• _Directions_:
In the records below, find the line containing "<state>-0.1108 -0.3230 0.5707" and the line containing "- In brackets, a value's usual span"; please repeat exactly the lines from one to the other, both included, and nothing more.

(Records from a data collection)
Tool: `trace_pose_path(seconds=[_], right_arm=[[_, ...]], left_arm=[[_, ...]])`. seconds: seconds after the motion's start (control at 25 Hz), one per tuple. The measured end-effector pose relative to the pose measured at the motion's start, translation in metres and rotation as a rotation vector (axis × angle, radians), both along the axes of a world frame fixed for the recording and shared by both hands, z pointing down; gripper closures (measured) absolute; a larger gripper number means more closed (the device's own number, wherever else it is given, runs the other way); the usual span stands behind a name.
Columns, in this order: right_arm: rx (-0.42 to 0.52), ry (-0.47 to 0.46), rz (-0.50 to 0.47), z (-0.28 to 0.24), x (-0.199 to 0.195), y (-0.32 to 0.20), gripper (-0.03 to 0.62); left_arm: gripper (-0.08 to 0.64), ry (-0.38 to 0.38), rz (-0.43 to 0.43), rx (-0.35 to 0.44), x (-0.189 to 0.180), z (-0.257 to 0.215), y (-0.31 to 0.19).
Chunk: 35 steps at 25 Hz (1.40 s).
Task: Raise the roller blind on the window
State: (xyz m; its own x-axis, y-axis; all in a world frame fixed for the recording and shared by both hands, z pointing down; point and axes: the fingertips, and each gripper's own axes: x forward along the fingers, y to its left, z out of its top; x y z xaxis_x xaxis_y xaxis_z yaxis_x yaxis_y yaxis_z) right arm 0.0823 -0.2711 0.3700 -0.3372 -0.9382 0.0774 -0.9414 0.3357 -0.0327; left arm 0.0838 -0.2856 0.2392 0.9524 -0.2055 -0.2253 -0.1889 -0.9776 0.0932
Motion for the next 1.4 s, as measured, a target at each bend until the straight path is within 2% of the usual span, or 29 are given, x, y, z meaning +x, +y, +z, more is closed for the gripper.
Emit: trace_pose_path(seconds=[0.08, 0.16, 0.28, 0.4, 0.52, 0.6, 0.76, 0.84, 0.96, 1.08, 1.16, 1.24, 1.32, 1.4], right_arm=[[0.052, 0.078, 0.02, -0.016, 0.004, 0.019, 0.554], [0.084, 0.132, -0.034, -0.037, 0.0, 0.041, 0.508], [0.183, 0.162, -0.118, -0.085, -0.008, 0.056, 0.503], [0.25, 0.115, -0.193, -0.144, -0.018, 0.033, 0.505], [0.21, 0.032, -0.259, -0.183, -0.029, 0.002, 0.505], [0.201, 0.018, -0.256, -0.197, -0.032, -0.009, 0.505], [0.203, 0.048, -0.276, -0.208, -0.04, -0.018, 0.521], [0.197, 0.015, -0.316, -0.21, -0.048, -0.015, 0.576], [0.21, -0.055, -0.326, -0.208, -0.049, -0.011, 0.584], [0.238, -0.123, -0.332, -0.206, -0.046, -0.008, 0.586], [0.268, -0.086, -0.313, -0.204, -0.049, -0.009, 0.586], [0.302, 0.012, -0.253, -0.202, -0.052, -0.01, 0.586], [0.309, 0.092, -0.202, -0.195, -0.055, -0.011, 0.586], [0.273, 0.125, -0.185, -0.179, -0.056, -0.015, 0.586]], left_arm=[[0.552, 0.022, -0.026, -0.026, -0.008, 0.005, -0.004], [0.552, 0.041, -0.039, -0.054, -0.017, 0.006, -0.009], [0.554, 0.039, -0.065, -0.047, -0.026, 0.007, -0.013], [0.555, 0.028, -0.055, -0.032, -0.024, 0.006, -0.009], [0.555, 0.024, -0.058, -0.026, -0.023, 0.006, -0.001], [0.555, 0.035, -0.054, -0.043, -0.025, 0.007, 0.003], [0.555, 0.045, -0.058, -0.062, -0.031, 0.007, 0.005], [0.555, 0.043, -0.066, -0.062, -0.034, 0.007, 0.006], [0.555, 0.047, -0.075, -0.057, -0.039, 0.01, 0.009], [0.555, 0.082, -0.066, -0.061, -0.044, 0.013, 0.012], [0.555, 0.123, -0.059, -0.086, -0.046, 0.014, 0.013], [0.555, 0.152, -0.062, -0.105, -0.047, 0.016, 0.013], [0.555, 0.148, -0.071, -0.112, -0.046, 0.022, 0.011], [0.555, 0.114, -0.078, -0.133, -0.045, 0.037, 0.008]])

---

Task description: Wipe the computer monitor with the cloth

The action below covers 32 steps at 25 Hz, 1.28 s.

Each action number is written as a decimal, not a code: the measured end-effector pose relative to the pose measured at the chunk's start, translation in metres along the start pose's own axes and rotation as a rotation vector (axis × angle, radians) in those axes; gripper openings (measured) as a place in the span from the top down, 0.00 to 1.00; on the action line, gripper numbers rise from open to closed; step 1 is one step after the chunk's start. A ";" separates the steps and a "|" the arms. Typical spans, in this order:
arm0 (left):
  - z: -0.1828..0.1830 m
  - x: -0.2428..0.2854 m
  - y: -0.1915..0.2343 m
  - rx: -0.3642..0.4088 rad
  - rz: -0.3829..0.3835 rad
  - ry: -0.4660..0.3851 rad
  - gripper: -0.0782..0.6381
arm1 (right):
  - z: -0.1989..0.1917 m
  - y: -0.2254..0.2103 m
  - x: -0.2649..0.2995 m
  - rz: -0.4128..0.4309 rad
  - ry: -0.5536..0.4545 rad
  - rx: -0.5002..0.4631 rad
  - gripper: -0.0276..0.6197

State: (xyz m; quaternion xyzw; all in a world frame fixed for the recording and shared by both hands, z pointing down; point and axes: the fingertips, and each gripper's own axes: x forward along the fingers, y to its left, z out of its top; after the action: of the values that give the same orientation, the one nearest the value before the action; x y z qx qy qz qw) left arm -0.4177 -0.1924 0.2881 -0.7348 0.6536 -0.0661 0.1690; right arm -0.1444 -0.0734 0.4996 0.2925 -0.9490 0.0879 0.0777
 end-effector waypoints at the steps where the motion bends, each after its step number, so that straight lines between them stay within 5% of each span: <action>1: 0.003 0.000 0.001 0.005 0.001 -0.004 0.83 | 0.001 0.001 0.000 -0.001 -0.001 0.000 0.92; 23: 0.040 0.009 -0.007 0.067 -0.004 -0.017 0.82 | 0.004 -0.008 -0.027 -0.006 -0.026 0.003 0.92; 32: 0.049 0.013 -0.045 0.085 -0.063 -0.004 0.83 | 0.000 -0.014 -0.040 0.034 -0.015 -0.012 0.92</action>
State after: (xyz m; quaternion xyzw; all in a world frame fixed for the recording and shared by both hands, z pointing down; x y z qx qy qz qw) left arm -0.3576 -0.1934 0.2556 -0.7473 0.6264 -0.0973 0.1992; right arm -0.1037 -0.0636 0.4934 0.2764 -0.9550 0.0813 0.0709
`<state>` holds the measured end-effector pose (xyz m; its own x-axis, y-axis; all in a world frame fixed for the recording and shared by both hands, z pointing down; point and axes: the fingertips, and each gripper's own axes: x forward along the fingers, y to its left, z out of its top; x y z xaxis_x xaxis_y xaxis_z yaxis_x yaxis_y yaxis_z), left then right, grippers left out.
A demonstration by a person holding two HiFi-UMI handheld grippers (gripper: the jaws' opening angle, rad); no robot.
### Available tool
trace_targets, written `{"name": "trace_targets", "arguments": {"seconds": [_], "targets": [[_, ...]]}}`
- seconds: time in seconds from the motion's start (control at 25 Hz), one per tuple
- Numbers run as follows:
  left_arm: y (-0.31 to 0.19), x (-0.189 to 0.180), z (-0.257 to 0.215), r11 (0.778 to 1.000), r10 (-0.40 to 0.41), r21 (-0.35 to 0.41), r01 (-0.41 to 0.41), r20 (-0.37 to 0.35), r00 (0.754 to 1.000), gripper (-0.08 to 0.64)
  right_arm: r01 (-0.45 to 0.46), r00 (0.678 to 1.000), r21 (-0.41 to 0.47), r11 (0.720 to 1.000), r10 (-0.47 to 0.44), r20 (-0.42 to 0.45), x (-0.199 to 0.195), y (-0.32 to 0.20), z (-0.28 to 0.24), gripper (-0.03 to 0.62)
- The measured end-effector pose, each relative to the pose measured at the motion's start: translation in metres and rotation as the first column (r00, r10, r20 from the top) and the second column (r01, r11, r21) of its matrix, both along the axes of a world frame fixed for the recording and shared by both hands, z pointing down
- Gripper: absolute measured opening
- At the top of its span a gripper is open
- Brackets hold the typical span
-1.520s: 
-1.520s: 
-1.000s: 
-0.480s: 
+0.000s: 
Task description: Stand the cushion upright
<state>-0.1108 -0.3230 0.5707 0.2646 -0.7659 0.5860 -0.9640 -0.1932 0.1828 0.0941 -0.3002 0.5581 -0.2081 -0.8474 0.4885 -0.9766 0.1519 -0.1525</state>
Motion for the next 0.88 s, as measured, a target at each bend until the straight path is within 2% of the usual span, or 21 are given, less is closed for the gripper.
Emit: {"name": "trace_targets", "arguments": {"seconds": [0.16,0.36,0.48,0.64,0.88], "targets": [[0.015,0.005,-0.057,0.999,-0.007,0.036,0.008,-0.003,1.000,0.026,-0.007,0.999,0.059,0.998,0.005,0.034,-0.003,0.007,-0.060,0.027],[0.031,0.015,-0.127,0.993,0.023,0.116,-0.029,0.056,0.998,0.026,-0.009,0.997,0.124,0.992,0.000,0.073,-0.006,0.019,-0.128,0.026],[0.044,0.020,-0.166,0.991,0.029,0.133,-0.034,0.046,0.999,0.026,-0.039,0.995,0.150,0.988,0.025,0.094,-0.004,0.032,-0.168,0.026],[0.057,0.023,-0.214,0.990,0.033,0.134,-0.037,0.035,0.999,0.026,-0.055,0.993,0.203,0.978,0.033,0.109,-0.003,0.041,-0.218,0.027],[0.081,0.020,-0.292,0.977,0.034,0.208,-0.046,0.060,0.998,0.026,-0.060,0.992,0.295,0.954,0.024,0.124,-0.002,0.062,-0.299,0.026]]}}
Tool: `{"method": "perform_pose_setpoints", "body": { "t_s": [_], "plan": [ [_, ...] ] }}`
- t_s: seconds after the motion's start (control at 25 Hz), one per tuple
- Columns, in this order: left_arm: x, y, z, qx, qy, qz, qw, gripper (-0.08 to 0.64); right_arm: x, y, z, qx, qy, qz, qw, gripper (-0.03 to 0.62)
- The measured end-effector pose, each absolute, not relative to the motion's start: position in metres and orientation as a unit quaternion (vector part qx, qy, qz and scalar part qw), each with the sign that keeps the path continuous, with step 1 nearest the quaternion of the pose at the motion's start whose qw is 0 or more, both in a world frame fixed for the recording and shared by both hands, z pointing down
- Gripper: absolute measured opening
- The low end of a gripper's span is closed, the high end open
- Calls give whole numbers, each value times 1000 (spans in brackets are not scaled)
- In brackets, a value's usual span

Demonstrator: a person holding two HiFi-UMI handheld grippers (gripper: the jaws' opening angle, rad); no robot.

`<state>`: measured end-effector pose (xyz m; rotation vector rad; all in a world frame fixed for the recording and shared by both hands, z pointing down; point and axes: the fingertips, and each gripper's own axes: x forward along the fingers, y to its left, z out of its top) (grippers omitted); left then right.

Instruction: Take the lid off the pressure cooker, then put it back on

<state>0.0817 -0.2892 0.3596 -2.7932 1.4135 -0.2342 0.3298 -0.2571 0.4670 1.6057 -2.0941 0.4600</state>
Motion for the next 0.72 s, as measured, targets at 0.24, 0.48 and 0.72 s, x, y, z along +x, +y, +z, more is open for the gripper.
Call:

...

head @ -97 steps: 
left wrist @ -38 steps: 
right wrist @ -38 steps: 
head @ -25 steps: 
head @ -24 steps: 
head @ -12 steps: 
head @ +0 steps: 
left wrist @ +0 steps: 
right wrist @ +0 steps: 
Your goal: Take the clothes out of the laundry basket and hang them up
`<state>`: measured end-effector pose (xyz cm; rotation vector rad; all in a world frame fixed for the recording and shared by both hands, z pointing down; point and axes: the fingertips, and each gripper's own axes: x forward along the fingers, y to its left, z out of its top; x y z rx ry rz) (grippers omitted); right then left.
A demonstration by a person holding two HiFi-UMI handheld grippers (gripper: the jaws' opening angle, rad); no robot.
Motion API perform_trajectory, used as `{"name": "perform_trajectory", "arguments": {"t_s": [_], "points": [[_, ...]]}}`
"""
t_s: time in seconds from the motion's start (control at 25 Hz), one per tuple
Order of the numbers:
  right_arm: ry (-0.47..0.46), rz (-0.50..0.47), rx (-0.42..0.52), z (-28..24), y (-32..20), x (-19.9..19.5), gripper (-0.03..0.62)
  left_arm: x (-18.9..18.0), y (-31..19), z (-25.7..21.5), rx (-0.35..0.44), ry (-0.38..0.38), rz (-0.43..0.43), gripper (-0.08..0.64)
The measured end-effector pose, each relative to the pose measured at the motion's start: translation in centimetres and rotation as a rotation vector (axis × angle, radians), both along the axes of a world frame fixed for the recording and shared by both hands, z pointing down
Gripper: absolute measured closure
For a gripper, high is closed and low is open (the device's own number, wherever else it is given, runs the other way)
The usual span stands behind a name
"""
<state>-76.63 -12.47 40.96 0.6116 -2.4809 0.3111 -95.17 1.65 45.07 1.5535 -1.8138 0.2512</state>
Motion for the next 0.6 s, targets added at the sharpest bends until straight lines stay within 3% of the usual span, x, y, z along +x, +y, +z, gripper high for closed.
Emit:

• _Solution_:
<state>-0.1108 -0.3230 0.5707 0.2646 -0.7659 0.5860 -0.9640 -0.1932 0.1828 0.0941 -0.3002 0.5581 -0.2081 -0.8474 0.4885 -0.9766 0.1519 -0.1525</state>
Motion for the next 0.88 s, as measured, a target at each bend until the straight path is within 2% of the usual span, or 21 are given, less is closed for the gripper.
Emit: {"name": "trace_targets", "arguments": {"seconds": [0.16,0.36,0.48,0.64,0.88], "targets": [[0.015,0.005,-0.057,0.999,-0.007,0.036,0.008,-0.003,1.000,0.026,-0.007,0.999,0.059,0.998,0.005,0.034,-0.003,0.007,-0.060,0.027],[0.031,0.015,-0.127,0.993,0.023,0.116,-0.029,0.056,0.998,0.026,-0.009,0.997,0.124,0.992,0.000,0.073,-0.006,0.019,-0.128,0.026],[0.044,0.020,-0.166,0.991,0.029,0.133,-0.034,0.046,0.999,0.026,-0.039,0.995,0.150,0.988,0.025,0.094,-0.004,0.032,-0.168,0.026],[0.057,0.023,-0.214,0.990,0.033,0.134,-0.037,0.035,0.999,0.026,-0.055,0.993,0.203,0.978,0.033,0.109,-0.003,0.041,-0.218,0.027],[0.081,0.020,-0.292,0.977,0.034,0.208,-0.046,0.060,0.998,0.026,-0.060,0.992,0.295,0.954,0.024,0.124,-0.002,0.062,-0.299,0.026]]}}
Tool: `{"method": "perform_pose_setpoints", "body": { "t_s": [_], "plan": [ [_, ...] ] }}`
- t_s: seconds after the motion's start (control at 25 Hz), one per tuple
- Columns, in this order: left_arm: x, y, z, qx, qy, qz, qw, gripper (-0.08 to 0.64); right_arm: x, y, z, qx, qy, qz, qw, gripper (-0.03 to 0.62)
- The measured end-effector pose, each absolute, not relative to the motion's start: position in metres and orientation as a unit quaternion (vector part qx, qy, qz and scalar part qw), each with the sign that keeps the path continuous, with step 1 nearest the quaternion of the pose at the motion's start whose qw is 0 or more, both in a world frame fixed for the recording and shared by both hands, z pointing down
- Gripper: absolute measured opening
- The low end of a gripper's span is closed, the high end open
- Calls give whole numbers, each value times 1000 (spans in brackets are not scaled)
- In brackets, a value's usual span

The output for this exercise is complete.